#### WHAT IS EXPECTED
Please repeat the entries exactly as they appear and omit any images.
#### EXTRACTED INFORMATION
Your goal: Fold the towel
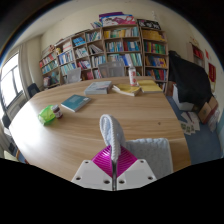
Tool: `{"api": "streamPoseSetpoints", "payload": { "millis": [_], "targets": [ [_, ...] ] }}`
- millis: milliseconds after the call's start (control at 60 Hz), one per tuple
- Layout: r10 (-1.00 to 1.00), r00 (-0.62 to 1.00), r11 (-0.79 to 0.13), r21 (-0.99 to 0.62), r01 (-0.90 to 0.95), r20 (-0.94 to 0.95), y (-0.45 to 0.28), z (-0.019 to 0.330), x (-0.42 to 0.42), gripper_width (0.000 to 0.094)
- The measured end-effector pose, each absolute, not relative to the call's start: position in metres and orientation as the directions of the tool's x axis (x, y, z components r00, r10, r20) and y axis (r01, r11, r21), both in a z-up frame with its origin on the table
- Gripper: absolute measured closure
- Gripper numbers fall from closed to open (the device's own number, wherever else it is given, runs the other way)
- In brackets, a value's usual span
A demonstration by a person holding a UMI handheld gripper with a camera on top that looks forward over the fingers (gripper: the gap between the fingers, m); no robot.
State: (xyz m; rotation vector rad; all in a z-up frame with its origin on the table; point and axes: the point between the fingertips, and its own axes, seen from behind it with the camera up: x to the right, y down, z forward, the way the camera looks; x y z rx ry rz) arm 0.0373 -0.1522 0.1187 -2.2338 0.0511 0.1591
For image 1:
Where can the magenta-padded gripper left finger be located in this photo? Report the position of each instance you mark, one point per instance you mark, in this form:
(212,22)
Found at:
(90,175)

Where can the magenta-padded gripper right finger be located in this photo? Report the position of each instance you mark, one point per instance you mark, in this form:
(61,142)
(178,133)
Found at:
(138,173)

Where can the white knitted towel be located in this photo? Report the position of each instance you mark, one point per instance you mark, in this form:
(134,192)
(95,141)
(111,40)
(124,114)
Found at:
(150,155)

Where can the papers on floor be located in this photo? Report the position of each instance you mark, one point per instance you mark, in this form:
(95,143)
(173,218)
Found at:
(190,123)

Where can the green plastic bag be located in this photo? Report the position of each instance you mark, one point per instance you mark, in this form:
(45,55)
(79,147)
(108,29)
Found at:
(46,116)

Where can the teal book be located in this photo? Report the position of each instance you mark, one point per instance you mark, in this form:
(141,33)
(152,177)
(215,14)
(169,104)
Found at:
(76,102)

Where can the open yellow book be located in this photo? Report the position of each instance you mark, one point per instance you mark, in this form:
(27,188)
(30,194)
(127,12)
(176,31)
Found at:
(127,89)

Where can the white box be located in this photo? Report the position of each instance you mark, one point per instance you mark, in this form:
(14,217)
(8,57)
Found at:
(181,100)

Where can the cardboard box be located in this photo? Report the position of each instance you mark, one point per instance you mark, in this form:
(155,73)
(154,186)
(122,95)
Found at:
(207,110)

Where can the grey mesh office chair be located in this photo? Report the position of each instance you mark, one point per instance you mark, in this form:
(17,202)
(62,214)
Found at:
(73,76)
(111,69)

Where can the dark office chair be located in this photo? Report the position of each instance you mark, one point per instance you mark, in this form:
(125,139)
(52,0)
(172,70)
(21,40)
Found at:
(33,89)

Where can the black hanging coat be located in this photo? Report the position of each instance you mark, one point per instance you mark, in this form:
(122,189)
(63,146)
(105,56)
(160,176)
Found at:
(188,78)

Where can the wooden bookshelf unit with books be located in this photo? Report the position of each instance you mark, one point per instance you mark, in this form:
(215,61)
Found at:
(123,50)

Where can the window with dark frame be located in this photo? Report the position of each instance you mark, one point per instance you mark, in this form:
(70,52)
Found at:
(10,81)

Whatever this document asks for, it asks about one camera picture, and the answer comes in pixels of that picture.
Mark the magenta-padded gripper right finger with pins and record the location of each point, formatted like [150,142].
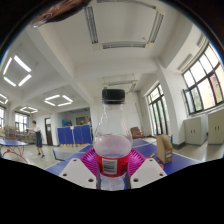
########
#### SOLVED PROBLEM
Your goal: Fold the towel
Tool: `{"api": "streamPoseSetpoints", "payload": { "millis": [_], "targets": [ [_, ...] ] }}`
- millis: milliseconds after the call's start (control at 60 Hz), one per tuple
- Layout: r10 (-1.00 to 1.00), r00 (-0.62 to 1.00), r11 (-0.79 to 0.13), r21 (-0.99 to 0.62), r01 (-0.90 to 0.95), r20 (-0.94 to 0.95), y (-0.45 to 0.28), z (-0.019 to 0.330), x (-0.42 to 0.42), gripper_width (0.000 to 0.094)
- The measured end-effector pose, each absolute, not relative to the call's start: position in metres and orientation as the directions of the tool's x axis (x, y, z components r00, r10, r20) and y axis (r01, r11, r21), both in a z-up frame with its origin on the table
- Gripper: absolute measured closure
- Gripper numbers fall from closed to open (the device's own number, wherever else it is given, runs the other way)
- In brackets, a value's usual span
A demonstration by a person holding a UMI handheld gripper with a camera on top that looks forward over the fingers (gripper: the gap between the fingers, m); no robot.
State: (xyz m; rotation vector rad; all in a z-up frame with its origin on the table; point and axes: the point between the fingertips, and its own axes, seen from behind it with the camera up: x to the right, y down, z forward, the way the camera looks; x y z rx ry rz) arm 0.0373 -0.1522 0.1187 -2.2338 0.0511 0.1591
For image 1:
Where can the magenta-padded gripper left finger be located in this photo? Report the position of each instance you mark, one point per instance you mark, in this form:
(212,22)
Found at:
(90,175)

Where can the magenta-padded gripper right finger be located in this photo? Report the position of each instance you mark, one point per instance you mark, in this form:
(61,142)
(178,133)
Found at:
(138,173)

Where can the white knitted towel be located in this photo? Report the position of each instance you mark, one point per instance you mark, in this form:
(134,192)
(95,141)
(111,40)
(124,114)
Found at:
(150,155)

Where can the papers on floor be located in this photo? Report the position of each instance you mark, one point per instance you mark, in this form:
(95,143)
(173,218)
Found at:
(190,123)

Where can the green plastic bag be located in this photo? Report the position of each instance you mark, one point per instance you mark, in this form:
(45,55)
(79,147)
(108,29)
Found at:
(46,116)

Where can the teal book be located in this photo? Report the position of each instance you mark, one point per instance you mark, in this form:
(141,33)
(152,177)
(215,14)
(169,104)
Found at:
(76,102)

Where can the open yellow book be located in this photo? Report the position of each instance you mark, one point per instance you mark, in this form:
(27,188)
(30,194)
(127,12)
(176,31)
Found at:
(127,89)

Where can the white box be located in this photo? Report the position of each instance you mark, one point per instance you mark, in this form:
(14,217)
(8,57)
Found at:
(181,100)

Where can the cardboard box be located in this photo? Report the position of each instance you mark, one point per instance you mark, in this form:
(155,73)
(154,186)
(122,95)
Found at:
(207,110)

Where can the grey mesh office chair be located in this photo? Report the position of each instance you mark, one point per instance you mark, in this form:
(17,202)
(62,214)
Found at:
(73,76)
(111,69)

Where can the dark office chair be located in this photo? Report the position of each instance you mark, one point per instance you mark, in this form:
(125,139)
(52,0)
(172,70)
(21,40)
Found at:
(33,89)

Where can the black hanging coat be located in this photo? Report the position of each instance you mark, one point per instance you mark, in this form:
(122,189)
(63,146)
(105,56)
(160,176)
Found at:
(188,78)

Where can the wooden bookshelf unit with books be located in this photo? Report the position of each instance you mark, one point per instance you mark, in this form:
(215,61)
Found at:
(123,50)

Where can the window with dark frame be located in this photo? Report the position of each instance you mark, one point per instance you mark, in this form:
(70,52)
Found at:
(10,81)

Whatever this document asks for, it asks about one camera picture, and the answer comes in pixels of that picture.
Mark the magenta-padded gripper right finger with pins and record the location of each point, formatted like [150,142].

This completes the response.